C'est là où se fonde l'interprétation de l'instinct que les psychanalystes dénaturent dans toutes les langues en traduisant le mot Trieb […]. À l'occasion je désigne ce mot par lalangue, et remarquez que je réunis les deux parties en une.

 

La connaissance de ce qu'il y a dans l'inconscient est une connaissance que s'articule à un ou plusieurs lalangue. C'est un savoir qui lui existe à l'individu, c'est à dire que le concerne.

 

Le concept d'inconscient (Freud doutait de son nom) est loin d'exprimer la vérité.

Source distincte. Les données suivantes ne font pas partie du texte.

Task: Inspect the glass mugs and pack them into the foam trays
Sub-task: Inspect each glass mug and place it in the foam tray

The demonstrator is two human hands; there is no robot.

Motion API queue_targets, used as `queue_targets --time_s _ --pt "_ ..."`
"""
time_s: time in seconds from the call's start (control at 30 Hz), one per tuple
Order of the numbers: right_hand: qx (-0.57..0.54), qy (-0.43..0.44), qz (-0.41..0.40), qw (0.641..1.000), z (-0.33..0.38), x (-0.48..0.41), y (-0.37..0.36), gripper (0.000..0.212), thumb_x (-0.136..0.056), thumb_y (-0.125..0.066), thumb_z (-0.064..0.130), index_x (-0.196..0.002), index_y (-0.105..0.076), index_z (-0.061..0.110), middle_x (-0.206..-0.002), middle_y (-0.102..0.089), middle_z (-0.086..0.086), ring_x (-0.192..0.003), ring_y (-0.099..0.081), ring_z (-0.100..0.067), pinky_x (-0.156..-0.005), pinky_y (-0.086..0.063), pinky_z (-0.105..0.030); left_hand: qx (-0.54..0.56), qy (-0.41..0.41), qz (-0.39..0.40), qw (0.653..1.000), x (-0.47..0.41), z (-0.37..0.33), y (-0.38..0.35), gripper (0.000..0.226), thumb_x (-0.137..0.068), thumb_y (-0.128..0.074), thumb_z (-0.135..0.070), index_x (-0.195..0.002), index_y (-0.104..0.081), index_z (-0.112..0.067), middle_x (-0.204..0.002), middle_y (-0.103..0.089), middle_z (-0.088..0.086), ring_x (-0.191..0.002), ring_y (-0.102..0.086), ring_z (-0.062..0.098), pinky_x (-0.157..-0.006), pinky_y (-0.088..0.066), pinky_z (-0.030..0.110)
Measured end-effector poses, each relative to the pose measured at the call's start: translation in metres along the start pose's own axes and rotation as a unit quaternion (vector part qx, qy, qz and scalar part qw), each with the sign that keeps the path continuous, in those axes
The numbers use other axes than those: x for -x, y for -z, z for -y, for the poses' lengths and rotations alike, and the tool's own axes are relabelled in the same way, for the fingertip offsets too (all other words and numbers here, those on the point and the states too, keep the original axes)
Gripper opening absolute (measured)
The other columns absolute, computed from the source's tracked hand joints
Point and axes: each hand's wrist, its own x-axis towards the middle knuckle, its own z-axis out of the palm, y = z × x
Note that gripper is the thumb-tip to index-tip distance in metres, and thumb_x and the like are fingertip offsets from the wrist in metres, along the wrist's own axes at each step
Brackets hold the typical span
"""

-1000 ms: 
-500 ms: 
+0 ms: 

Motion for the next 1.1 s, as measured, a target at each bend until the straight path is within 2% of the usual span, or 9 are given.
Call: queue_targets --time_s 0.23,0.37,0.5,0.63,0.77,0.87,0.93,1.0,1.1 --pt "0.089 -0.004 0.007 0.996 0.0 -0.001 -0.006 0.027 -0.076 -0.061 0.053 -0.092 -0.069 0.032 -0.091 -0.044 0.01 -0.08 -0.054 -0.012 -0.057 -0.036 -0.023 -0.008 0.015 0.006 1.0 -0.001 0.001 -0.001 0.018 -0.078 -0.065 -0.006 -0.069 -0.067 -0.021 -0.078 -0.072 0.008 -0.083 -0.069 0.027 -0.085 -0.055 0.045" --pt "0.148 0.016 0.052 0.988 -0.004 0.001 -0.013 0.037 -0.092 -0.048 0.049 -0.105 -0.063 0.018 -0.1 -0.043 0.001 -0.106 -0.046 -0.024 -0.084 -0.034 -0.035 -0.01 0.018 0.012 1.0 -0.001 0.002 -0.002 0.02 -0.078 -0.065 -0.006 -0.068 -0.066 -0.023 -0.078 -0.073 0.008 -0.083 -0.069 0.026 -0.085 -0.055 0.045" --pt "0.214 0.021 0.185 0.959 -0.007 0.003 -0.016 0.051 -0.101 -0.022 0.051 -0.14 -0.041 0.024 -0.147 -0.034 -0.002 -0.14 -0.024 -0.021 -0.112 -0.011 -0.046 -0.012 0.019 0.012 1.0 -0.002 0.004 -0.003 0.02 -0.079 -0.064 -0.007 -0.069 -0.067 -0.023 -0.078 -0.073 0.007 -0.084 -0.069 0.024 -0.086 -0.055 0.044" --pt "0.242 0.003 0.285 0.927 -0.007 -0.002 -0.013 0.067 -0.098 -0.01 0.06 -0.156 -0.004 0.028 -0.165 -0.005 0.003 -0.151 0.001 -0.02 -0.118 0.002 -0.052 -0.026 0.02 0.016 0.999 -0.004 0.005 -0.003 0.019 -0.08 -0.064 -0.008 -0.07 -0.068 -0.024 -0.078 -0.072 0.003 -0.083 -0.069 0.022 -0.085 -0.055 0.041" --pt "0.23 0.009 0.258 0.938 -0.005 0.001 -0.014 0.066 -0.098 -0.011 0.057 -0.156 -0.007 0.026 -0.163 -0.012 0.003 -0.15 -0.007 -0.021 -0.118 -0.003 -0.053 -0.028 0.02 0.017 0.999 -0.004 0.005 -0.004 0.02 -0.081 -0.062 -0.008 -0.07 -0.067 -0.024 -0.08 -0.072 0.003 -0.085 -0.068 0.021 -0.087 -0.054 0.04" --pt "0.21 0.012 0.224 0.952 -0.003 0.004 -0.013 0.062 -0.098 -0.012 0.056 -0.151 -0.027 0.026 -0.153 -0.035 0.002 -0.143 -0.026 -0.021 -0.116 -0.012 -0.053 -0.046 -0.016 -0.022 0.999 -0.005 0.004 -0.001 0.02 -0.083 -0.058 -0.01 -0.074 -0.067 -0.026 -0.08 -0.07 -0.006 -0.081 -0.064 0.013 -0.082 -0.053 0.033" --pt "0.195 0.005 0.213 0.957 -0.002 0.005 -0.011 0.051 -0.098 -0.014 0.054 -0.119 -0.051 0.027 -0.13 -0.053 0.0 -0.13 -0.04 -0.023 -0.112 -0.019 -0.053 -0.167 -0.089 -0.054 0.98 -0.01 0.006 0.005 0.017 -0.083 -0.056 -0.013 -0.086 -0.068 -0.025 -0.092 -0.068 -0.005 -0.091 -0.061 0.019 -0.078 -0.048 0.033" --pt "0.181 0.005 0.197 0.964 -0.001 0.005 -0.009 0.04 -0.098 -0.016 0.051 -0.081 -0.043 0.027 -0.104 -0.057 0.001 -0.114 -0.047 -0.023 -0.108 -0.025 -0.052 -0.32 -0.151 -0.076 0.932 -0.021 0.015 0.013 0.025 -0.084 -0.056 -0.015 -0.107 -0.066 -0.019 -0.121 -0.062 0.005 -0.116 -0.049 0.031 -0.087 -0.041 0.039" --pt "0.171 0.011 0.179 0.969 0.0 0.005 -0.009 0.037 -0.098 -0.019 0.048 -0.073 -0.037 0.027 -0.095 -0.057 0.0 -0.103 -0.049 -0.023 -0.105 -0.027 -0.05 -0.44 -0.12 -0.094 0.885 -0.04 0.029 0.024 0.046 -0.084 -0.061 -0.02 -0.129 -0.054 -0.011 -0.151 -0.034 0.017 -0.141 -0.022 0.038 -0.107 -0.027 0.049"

L'inconscient n'est qu'un savoir, un savoir articulée d'une forme linguistique.

 

Le parlêtre s'abrutit par l'idée de l'instinct en l'attribuant aux êtres qui ne savent pas parler, aux animaux, selon lui.

 

Je rajoute que une fois que nous comprenons la phrase suivante le tout est dit:

 

C'est par ce nom [instinct] que depuis toujours est désigné un savoir dont l'évidence contredit la réalité animale.